Mining Big Data: An Overview

“Big Data” has become one of the hottest topics in both information science and corporate settings alike. As the internet and its amount of users has grown exponentially in a short amount of time, the result is big data coming at us from all sides with an enormous amount of opportunities to use it. Information professionals are trying to wrangle it while companies are wanting to leverage it. Opportunities abound and the big players like Google and Amazon are already all over it.

So how do we go about “mining” big data? How do we not lose opportunities and golden insights hidden within the patterns, trends, and flows of all the data we are collecting? While mining big data is primarily in the purview of IT, we as information professionals, business analysts, and executive stakeholders need to have a good working knowledge of what tools are available to glean patterns, trends, and tendencies of user groups and create solutions accordingly.

Managing the size

The first thing to consider is that the data we are dealing with is big. It’s VERY big. No single system or process can handle it all at once, so smart developers have created methods that use multiples systems and multiple times, as well as other methods of compressing the data to get results as fast as possible. In addition, IT processes like Map Reduce greatly reduce the load for individual machines processing the data, allowing for multiple partitions to function simultaneously. Starting with the high-level “map” or apply-to-all function, these processes reduce the map for faster analysis. For example, Local Sensitivity Hashing, aka LSH, reduces datasets by compressing them based on probable characteristics of the set. By mapping similar items to the same data “buckets”, the time spent to analyze big datasets is greatly reduced, which also reduces the cost. A subtype of LSH worth noting is called “min-hashing”, a form of LSH that looks specifically for similar items by using independent permutations of LSH.

Two other reduction techniques that are similar to LSH are data clustering and nearest neighbor learning. Both of these techniques also make use of similarity groupings. Instead of hashing the data and using dimension reduction, these techniques use a more qualitative approach by grouping similar items together. By clustering the data and graphing it patterns can be seen and generalizations be made about the data in a relatively short period of time. Nearest neighbor learning performs a similar technique, but instead of grouping the data pre-coordinate it queries the data post-coordinate in order to find the best possible matches. During this process the machine “learns” along the way, weighing neighbors based on “data distance”, e.g. how similar or different they are.
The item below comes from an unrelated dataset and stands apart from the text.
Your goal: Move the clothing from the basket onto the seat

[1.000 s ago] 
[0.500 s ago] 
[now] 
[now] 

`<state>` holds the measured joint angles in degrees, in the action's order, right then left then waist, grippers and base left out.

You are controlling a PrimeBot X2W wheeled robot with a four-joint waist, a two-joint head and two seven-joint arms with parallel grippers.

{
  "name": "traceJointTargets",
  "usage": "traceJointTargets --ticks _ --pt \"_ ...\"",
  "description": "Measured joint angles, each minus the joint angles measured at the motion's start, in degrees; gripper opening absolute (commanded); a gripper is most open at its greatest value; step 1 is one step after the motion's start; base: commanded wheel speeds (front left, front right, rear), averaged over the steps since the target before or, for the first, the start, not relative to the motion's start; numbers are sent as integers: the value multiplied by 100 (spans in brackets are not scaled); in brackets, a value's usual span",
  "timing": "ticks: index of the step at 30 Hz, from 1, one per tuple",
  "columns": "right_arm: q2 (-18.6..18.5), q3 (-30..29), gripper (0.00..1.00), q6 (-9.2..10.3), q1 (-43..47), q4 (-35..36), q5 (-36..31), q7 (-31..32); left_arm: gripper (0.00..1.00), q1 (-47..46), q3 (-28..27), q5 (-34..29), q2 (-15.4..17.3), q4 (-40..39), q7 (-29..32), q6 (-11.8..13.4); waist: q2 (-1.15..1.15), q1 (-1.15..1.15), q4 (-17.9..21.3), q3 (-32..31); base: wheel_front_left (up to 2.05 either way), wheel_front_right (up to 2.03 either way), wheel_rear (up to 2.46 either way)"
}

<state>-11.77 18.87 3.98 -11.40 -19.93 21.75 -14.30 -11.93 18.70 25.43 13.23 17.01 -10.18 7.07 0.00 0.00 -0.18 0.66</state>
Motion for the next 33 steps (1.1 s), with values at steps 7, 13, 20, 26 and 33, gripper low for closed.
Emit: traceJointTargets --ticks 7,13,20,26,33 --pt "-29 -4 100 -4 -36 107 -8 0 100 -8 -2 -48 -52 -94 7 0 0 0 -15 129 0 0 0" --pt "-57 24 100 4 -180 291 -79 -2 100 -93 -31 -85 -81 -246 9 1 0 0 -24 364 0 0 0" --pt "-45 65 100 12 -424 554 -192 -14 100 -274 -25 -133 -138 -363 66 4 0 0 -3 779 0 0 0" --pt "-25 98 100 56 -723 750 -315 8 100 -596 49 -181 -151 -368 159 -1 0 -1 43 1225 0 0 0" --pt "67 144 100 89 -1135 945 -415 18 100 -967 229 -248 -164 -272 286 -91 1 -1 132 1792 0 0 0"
Analyzing with decision trees

Another technique used to analyze massive datasets is decision trees. These trees create a series of hierarchical steps to split and group data based on defined or learned characteristics, until terminal nodes are reached. Like a taxonomy on the fly, the data is quickly reduced and analyzed by way of a succession of decisions that create hierarchical trees. This method is used to predict future patterns within the data based on past ones.

Hadoop

A popular technical data mining process worth noting, that has emerged in recent years, is Hadoop. Based on the theoretical methods described above, Hadoop uses Map Reduce to parse and group the data to reduce is dimensionality. Using distributed file systems, aka DFS, Hadoop can quickly process large amounts of data while simultaneously accounting for the inherent and inevitable failures that occur during these kinds of massive processes. Using clustered nodes, Hadoop splits the data into blocks and is cumulous while data is aggregated from multiple sources. While Hadoop is more of a technical process than a theoretical process, it is worth noting as it has been adopted by many major data consuming companies as a technical solution to the inherent problems of mining big data.

Hubs and Authorities

This brings us to mining big data on the World Wide Web. The Web is by far the largest big dataset of them all, and specific techniques have been in development since the beginning of the Web to effectively analyze everything being published on the Web. The primary technique being used to wrangle and group large amounts of Web content is a technique called Hubs and Authorities. This technique looks not only at the page’s overall popularity and its inbound/out bound links, but where it ranks within a given topic. This way relevant pages can be presented to specific users based on their interests and search history, helping to disambiguate the increasing amount of content available on the Web.

Bad data in the real world

And finally, in the real world we always must consider spam when mining big data. Each of the techniques described above before Web mining techniques primarily deal with internal data, such as documents, articles, emails, and user data. But, of course, in order to properly mine data on the Web one must consider the problem of spam. Fortunately, developers have developed techniques that account for spam.

“Page rank” is an idea we are all somewhat familiar with, but in today’s Web environment search engines (which are also page indexers) have learned what techniques spammers use to boost their pages artificially and have adapted their data mining techniques. Before any Webpages are ranked, they are analyzed and given a “trust rank score” based on their spam properties. Similar to email spam filters, Web crawlers look for specific properties and structures commonly found in spam pages and score the page accordingly.

So while there is a lot of heavy duty mathematics behind these data mining techniques that was not discussed here, we can still understand the basics to know what’s available to us as stakeholders of data. Using these techniques we can discover patterns and design our solutions accordingly.